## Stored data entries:
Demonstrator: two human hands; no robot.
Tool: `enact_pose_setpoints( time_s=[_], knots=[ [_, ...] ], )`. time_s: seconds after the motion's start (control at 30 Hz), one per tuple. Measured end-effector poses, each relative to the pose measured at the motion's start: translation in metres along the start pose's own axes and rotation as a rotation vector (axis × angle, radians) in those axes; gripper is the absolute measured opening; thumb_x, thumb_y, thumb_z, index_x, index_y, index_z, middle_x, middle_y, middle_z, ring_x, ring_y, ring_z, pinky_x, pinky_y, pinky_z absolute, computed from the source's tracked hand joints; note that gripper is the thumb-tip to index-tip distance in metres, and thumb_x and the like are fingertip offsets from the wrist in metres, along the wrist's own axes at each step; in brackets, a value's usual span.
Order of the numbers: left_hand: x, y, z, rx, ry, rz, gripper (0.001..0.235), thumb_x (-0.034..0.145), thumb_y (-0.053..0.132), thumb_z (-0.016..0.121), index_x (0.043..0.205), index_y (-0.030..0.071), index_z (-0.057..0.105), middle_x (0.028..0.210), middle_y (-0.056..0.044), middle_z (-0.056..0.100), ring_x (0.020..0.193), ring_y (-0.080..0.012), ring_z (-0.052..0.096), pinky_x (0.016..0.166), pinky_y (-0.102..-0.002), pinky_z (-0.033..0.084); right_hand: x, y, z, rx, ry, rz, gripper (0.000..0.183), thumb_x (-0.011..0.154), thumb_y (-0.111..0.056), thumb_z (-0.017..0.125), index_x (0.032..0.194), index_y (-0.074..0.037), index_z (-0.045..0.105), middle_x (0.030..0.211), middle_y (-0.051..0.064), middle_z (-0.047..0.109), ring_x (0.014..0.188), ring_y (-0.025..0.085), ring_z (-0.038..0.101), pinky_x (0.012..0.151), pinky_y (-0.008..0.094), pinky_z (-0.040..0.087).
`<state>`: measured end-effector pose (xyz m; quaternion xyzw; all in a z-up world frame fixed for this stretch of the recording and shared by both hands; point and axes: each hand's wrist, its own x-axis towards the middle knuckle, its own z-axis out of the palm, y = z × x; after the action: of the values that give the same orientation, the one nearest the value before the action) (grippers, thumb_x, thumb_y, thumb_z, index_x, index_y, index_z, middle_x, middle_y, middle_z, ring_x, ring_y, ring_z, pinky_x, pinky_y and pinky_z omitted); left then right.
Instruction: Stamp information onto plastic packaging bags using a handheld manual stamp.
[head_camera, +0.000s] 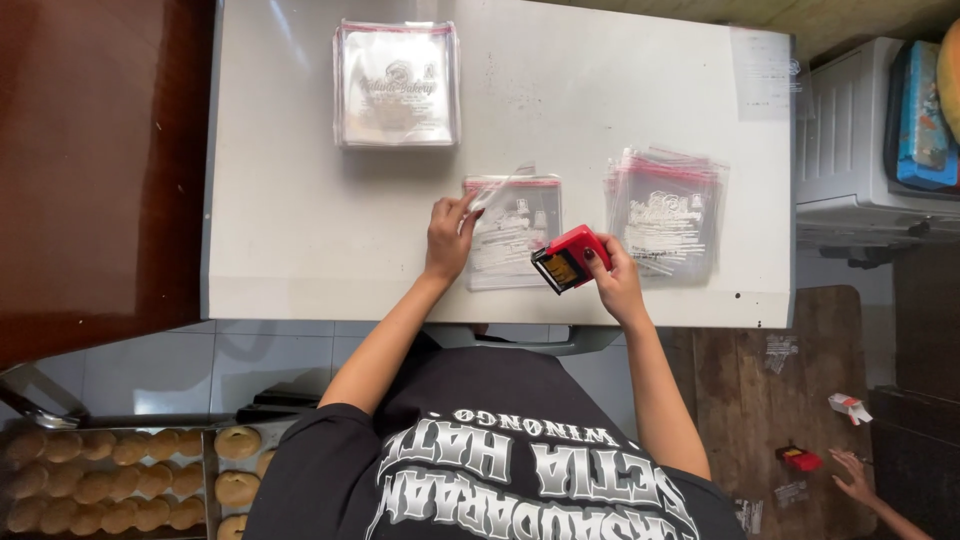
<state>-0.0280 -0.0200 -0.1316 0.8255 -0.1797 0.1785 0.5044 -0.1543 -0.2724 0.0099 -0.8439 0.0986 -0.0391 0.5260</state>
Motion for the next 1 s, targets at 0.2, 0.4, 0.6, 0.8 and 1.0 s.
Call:
enact_pose_setpoints(
  time_s=[0.2,0.4,0.6,0.8,1.0],
  knots=[
    [0.011,0.026,-0.006,-0.109,0.106,-0.368,0.02,0.079,0.018,0.089,0.082,0.02,0.069,0.07,0.006,0.074,0.061,-0.0118,0.069,0.063,-0.027,0.053,0.002,0.003,0.002,0.046,0.015,0.01,0.026,0.103,-0.03,0.066,0.12,-0.011,0.071,0.085,0.011,0.07,0.083,0.015,0.061,0.082,0.036,0.052],
    [0.003,0.006,0.002,0.068,0.128,-0.181,0.012,0.081,0.026,0.089,0.085,0.027,0.078,0.08,0.01,0.063,0.077,-0.0106,0.059,0.075,-0.026,0.05,-0.002,0.004,0.004,0.009,-0.003,0.018,0.027,0.102,-0.03,0.067,0.122,-0.012,0.07,0.083,0.012,0.069,0.082,0.016,0.062,0.08,0.038,0.052],
    [0.003,0.017,0.006,0.173,0.157,0.034,0.036,0.093,0.017,0.078,0.127,0.011,0.073,0.08,-0.007,0.055,0.074,-0.0252,0.059,0.071,-0.036,0.052,-0.001,-0.002,0.004,-0.046,-0.012,-0.034,0.027,0.101,-0.03,0.068,0.121,-0.012,0.07,0.081,0.014,0.068,0.078,0.02,0.063,0.078,0.038,0.052],
    [0.003,0.023,0.0,0.072,0.118,-0.078,0.015,0.086,0.02,0.085,0.09,0.017,0.07,0.073,0.005,0.062,0.065,-0.0145,0.064,0.06,-0.025,0.054,-0.002,0.003,0.004,-0.065,-0.019,-0.06,0.027,0.1,-0.029,0.069,0.121,-0.012,0.07,0.082,0.016,0.069,0.077,0.024,0.065,0.079,0.04,0.052],
    [0.009,0.055,-0.005,-0.013,0.198,-0.103,0.023,0.077,0.025,0.092,0.077,0.019,0.07,0.084,0.006,0.049,0.078,-0.0168,0.054,0.073,-0.029,0.05,-0.003,0.004,-0.001,-0.068,-0.004,-0.045,0.027,0.099,-0.03,0.07,0.12,-0.012,0.07,0.078,0.014,0.068,0.074,0.021,0.062,0.077,0.038,0.051]
  ],
)
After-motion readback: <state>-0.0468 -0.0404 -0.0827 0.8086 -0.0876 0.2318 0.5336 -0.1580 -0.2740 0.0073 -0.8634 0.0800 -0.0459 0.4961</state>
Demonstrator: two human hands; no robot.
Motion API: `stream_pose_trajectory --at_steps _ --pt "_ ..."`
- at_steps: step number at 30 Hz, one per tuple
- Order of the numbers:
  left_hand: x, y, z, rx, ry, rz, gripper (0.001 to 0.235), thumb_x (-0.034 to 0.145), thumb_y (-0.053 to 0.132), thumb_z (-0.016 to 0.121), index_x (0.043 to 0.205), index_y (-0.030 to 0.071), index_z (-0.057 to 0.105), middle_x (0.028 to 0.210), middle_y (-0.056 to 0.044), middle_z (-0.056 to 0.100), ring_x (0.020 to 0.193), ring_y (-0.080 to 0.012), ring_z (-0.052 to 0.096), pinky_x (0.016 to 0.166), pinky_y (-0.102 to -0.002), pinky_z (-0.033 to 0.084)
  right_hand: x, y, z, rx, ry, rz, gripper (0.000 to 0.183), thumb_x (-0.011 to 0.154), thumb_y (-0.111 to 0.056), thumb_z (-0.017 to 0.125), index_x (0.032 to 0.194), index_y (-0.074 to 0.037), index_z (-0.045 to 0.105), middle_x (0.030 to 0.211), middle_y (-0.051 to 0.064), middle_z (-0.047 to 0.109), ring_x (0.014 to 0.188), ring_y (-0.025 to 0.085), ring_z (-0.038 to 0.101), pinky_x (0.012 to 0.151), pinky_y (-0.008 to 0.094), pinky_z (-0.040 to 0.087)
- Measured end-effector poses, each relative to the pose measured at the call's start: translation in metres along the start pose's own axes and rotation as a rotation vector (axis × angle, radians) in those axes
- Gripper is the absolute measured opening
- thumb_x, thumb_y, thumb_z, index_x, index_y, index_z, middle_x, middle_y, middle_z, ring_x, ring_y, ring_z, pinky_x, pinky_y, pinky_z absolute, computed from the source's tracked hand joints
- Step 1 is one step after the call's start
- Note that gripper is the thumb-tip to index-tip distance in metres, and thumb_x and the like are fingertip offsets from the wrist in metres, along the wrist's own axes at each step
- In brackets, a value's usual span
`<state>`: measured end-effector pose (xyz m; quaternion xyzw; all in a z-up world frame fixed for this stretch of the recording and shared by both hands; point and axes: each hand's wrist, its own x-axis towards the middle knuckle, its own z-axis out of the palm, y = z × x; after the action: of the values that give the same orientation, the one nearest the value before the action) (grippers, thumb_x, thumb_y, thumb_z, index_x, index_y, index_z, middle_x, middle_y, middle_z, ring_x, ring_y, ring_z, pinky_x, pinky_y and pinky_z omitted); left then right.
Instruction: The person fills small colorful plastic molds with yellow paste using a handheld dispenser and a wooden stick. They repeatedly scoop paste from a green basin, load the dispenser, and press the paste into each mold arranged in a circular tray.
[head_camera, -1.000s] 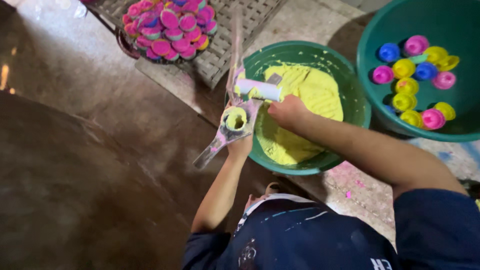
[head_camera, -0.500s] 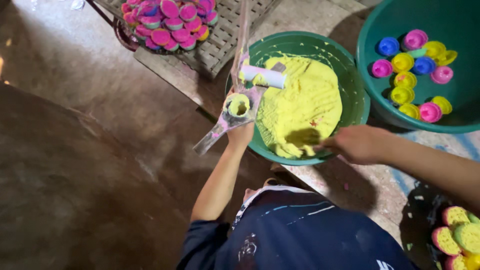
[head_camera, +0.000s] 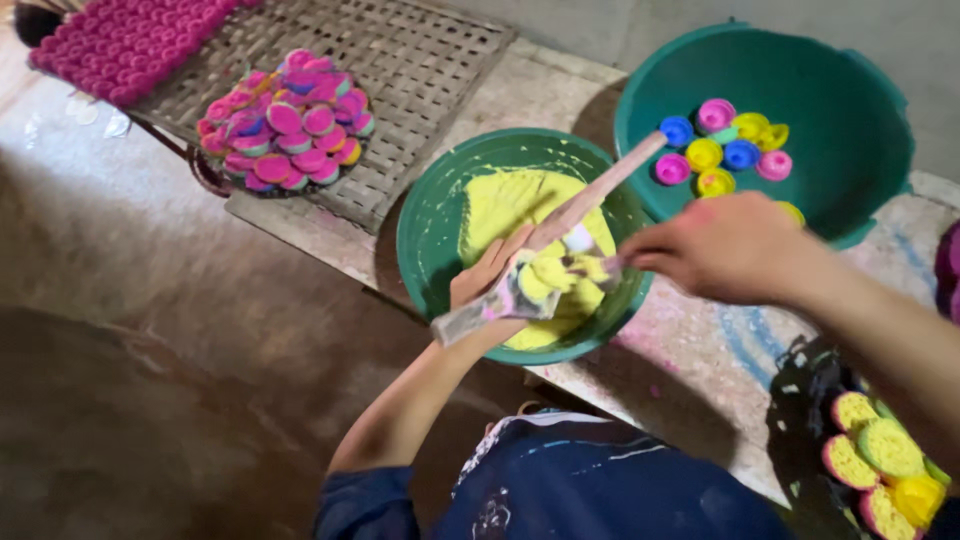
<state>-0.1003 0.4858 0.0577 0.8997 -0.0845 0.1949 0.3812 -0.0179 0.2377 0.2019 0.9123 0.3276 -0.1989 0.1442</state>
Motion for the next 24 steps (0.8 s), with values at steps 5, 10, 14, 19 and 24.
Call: stream_pose_trajectory --at_steps 5,10,14,19,24 --pt "-0.004 -0.005 0.025 0.071 -0.112 0.157 0.072 0.075 0.027 0.08 0.142 0.014 0.056 0.144 -0.013 0.061 0.124 -0.0306 0.063 0.106 -0.038 0.051 -0.007 -0.068 0.028 -0.641 0.603 -0.339 0.018 0.095 -0.02 0.059 0.108 -0.01 0.067 0.075 0.001 0.062 0.06 0.019 0.065 0.051 0.033 0.048" --pt "-0.013 -0.018 0.016 0.116 -0.329 -0.268 0.049 0.092 0.041 0.076 0.133 0.019 0.061 0.126 -0.007 0.068 0.118 -0.0266 0.066 0.099 -0.039 0.052 -0.039 -0.055 0.04 -0.387 0.748 -0.316 0.027 0.089 -0.023 0.057 0.11 -0.01 0.068 0.077 0.001 0.06 0.062 0.017 0.063 0.051 0.032 0.047" --pt "-0.006 -0.023 0.003 -0.001 0.145 -0.144 0.041 0.092 0.033 0.074 0.13 0.018 0.065 0.127 -0.007 0.069 0.12 -0.0268 0.068 0.102 -0.038 0.055 -0.046 -0.045 0.035 0.182 0.636 -0.092 0.043 0.088 -0.011 0.06 0.129 -0.02 0.068 0.083 0.006 0.066 0.073 0.025 0.069 0.061 0.039 0.053" --pt "0.006 -0.019 0.01 0.205 0.246 -0.137 0.07 0.088 0.027 0.072 0.149 0.003 0.049 0.152 -0.015 0.051 0.132 -0.0356 0.056 0.093 -0.045 0.053 0.0 -0.076 0.078 0.834 0.732 -0.2 0.055 0.089 -0.002 0.061 0.143 -0.009 0.058 0.114 0.02 0.072 0.097 0.035 0.072 0.084 0.04 0.057" --pt "0.018 -0.031 0.003 0.377 0.211 -0.155 0.056 0.083 0.034 0.078 0.133 0.013 0.064 0.164 -0.013 0.036 0.131 -0.0432 0.053 0.097 -0.048 0.054 0.024 -0.069 0.129 0.992 0.517 -0.195 0.044 0.095 -0.013 0.066 0.138 -0.009 0.06 0.125 0.02 0.072 0.106 0.027 0.076 0.093 0.038 0.057"
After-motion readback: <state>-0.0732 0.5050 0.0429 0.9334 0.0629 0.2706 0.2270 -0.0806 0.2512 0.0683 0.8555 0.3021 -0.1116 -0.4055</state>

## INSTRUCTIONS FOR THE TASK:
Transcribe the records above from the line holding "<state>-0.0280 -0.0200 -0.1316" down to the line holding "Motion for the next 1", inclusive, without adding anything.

## WRITTEN REPLY:
<state>-0.0280 -0.0200 -0.1316 0.8255 -0.1797 0.1785 0.5044 -0.1543 -0.2724 0.0099 -0.8439 0.0986 -0.0391 0.5260</state>
Motion for the next 1 s, targets at 0.2, 0.4, 0.6, 0.8 and 1.0 s.

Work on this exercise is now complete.